In some of those scenarios we encounter a fundamental problem. One of those scenarios is deploying manually from the main branch.
The Problem
After a production release of your main branch (let's call it release one or R1), the world continues spinning and devs continue their work and hopefully merge their new features, improvements or planned bugfixes asap to the main branch. Those changes are part of the next production release (R2) that is scheduled somewhen in the future.
This works fine until a production incident occurs and the main branch already contains changes that are not yet deployable to production. Reasons for undeployable changes can be:
- breaking changes
- dependencies (mostly external services) that are not yet finished
- business cases that must not be live before a critical point in time (f.e. content / functionality related to an external launch date)
- and there are more …
Now your main branch is technically undeployable.
If your CI setup is able to deploy to production from another branch but main, you can release the hotfix from a feature branch. No problem so far. But if you are not allowed to do so, you cannot release the hotfix for the incident at all.
To illustrate an example, imagine the following git log:
- ! some feature that must not go live jet
- ! a breaking change in client code for an external API (external API not yet changed)
- a long planned bugfix that includes a lot of refactoring
- release commit R1 (current production version)
- .... everything before R1
Your incident bugfix need to be committed on top of commit 1. The commits 1, 2 are not jet deployable (hard fact) since they would break the application. The commit 3 is theoretically deployable, but I would strongly recommend not to deploy it in the scope of the hotfix release (soft fact). Reasons for that are: commit 3 ...
- might contain new bugs
- increases the complexity on your road to the incident fix
- makes your bugfix experiment harder to evaluate
So now, it's time to revert ;)
A possible solution
In general, you can avoid those problems completely using a more robust CI setup, that allows you to react to production incidents (more later). But if you have an incident that needs to be fixed now, you would rather not fix your CI setup in general, but try to work around it for the moment. One constraint for the workaround is: do not force push to your main branch.
What needs to be done in git?
You basically need two git commits to fix your deadlocked situation of not being able to release your artifact.
First, you need a git commit that reverts every change after the release commit of R1 - we call it the "revert to production version" commit. And after your incident is resolved, you need a git commit that brings you back to the current main state. Here is one way to create such a revert commit. This approach works with any number of commits since R1, including merge commits.
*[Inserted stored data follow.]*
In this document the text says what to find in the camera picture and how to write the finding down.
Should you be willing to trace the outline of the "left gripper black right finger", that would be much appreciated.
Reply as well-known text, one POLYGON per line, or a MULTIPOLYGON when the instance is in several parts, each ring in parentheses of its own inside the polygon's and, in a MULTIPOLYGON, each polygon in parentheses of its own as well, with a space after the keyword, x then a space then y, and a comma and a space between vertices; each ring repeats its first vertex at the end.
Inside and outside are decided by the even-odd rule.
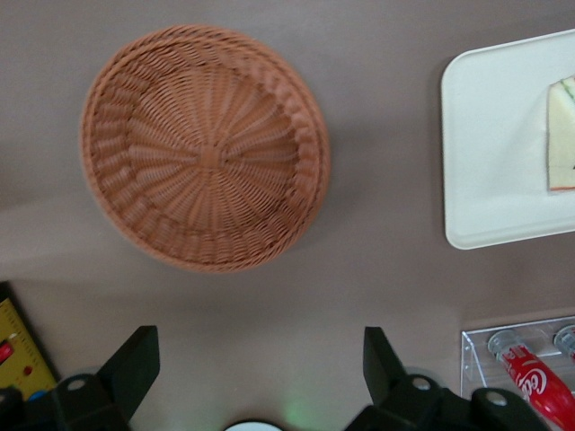
POLYGON ((347 425, 348 430, 447 430, 440 413, 445 393, 424 374, 410 374, 384 331, 366 327, 363 375, 371 404, 347 425))

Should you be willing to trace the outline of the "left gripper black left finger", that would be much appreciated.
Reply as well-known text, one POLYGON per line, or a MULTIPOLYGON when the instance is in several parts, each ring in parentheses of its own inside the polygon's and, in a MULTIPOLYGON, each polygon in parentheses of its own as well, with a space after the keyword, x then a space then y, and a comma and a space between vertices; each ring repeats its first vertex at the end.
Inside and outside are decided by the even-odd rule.
POLYGON ((53 391, 59 430, 129 430, 160 372, 158 329, 139 327, 94 374, 76 374, 53 391))

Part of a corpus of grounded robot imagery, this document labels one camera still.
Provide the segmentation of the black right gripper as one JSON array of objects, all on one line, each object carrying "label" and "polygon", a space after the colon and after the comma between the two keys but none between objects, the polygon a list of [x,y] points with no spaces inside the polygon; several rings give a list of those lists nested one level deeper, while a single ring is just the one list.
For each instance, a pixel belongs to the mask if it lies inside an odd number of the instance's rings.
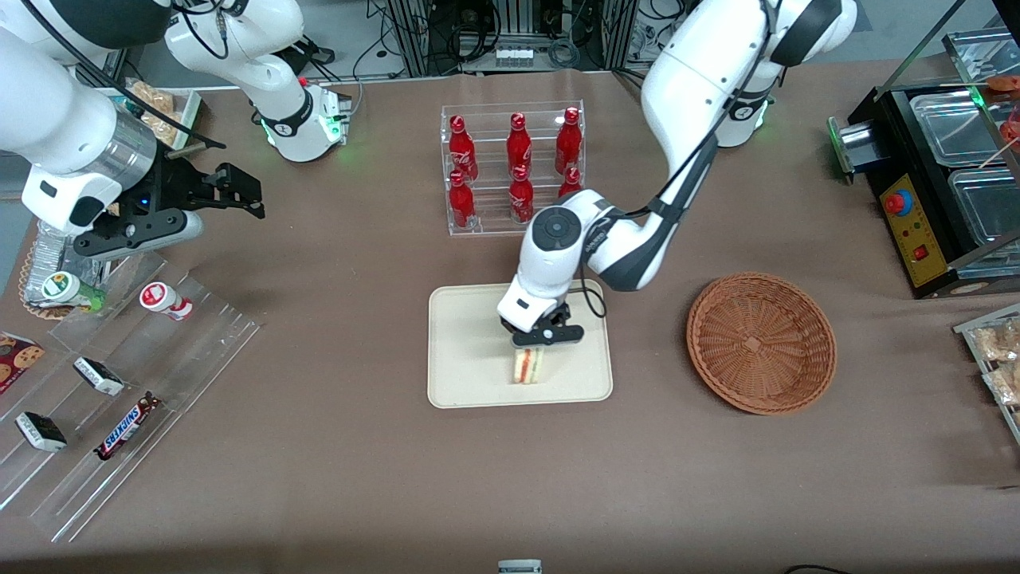
[{"label": "black right gripper", "polygon": [[211,174],[197,170],[188,159],[158,155],[142,179],[142,212],[161,210],[243,210],[266,217],[261,184],[232,163],[220,163]]}]
Now you can merge the hotfix into main and deploy it. Note that the history of main does not change. We only append more commits. No force-push, no secrets, no special permissions required.
Let's assume the incident is fixed. Time to restore the reverted features at main.
The merge of restore-main should bring you back to normal mode :)
Preventing the problem
As said before, there are tons of CI process strategies. Most of them are flexible enough to prevent the problem at all.
One example: Do not deploy from your main branch, but use a production branch. This branch then always points to the commit, that is currently deployed in production. Your main branch contains the most recent development state. When you want to do a production deployment, your main branch is merged to the production branch. This triggers the production deployment pipeline automatically or it needs to be started manually.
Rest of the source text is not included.